Either 7 pours of 30g every 30s, each pour taking 15s, then 10 pours of 21g every 20s (sounds fiddly, but it's not too bad 21, 42, 63 etc up to 210g). Extractions were very similar, I slightly preferred the last one, but that could well just be natural variation.

https://docs.google.com/spreadsheets/d/1aHJbb7ZZ3iBTcfISiOGMqefLqKowcwOPcL7RTxJm5lE/edit?usp=sharing

If you think you could tolerate it a shade weaker, you could always just add another 5-10g of brew water after the end of the last pour interval (20 or 30s after last pour).


----------



## cuprajake (Mar 30, 2020)

When you pour like this do you ever get a dry bed? Or will the grounds alwasy be under water?


----------



## MWJB (Feb 28, 2012)

Cuprajake said:


> When you pour like this do you ever get a dry bed? Or will the grounds alwasy be under water?


 It doesn't really matter if the coffee tastes good and you stay consistent with the pouring. At the first small pulse, it's hard to see anyway with all the puffing up/outgassing. But today, there seemed to be a little liquid over the bed at all times after the first couple of pours.

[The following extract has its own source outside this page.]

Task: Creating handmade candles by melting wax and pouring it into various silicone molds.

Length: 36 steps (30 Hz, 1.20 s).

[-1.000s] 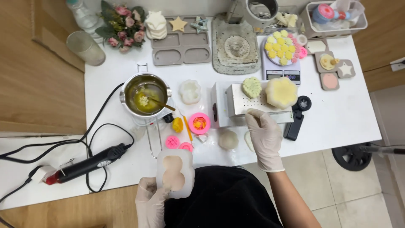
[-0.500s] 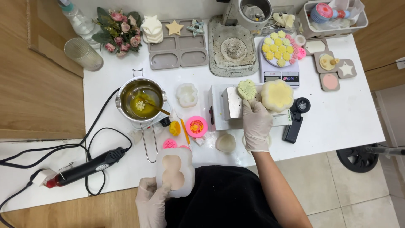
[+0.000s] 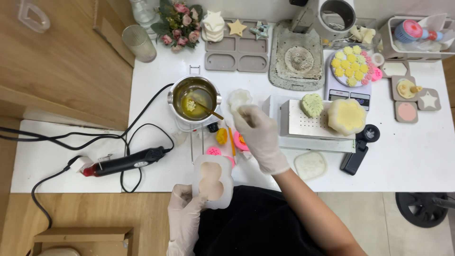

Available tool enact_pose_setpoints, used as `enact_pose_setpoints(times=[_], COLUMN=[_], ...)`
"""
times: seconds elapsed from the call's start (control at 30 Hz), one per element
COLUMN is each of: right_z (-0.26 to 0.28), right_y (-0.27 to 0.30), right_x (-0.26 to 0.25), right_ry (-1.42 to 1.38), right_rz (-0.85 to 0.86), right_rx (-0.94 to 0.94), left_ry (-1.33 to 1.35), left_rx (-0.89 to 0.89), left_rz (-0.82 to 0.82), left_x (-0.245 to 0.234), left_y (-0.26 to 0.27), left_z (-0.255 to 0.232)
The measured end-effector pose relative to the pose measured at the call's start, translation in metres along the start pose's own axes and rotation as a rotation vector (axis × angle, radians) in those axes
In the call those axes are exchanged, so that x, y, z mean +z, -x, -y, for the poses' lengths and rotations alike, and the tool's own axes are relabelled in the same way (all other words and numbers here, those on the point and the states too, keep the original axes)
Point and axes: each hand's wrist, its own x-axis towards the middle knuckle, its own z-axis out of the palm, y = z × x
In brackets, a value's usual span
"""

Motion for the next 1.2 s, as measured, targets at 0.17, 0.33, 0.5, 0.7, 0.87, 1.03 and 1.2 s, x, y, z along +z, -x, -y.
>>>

Even if you do see dry bed for a few seconds, there will still be flow from the output of the brewer.


----------



## Koli (Nov 21, 2020)

Yea, hoffmans video is a great tutorial... Try a faster papers maybe?


----------



## MWJB (Feb 28, 2012)

MWJB said:


> My last 2 brews were at 13 grind, but with a slowed pour. No stir of the bloom (the increased number of pours will make up for the stir).
> 
> Either 7 pours of 30g every 30s, each pour taking 15s, then 10 pours of 21g every 20s (sounds fiddly, but it's not too bad 21, 42, 63 etc up to 210g). Extractions were very similar, I slightly preferred the last one, but that could well just be natural variation.
> 
> ...


 I mostly have 7oz cups so usually limit my brew water to 210g. But making larger brews can push extraction on, so (still at 13 grind) I upped dose to 15.5g and poured 240g of brew water total, in 8 pulses of 30g every 30s, each one taking ~15s, all in by 3:46. This upped the extraction by about a % and gave the best result I have had with this coffee so far (irrespective of brewer or grinder).


----------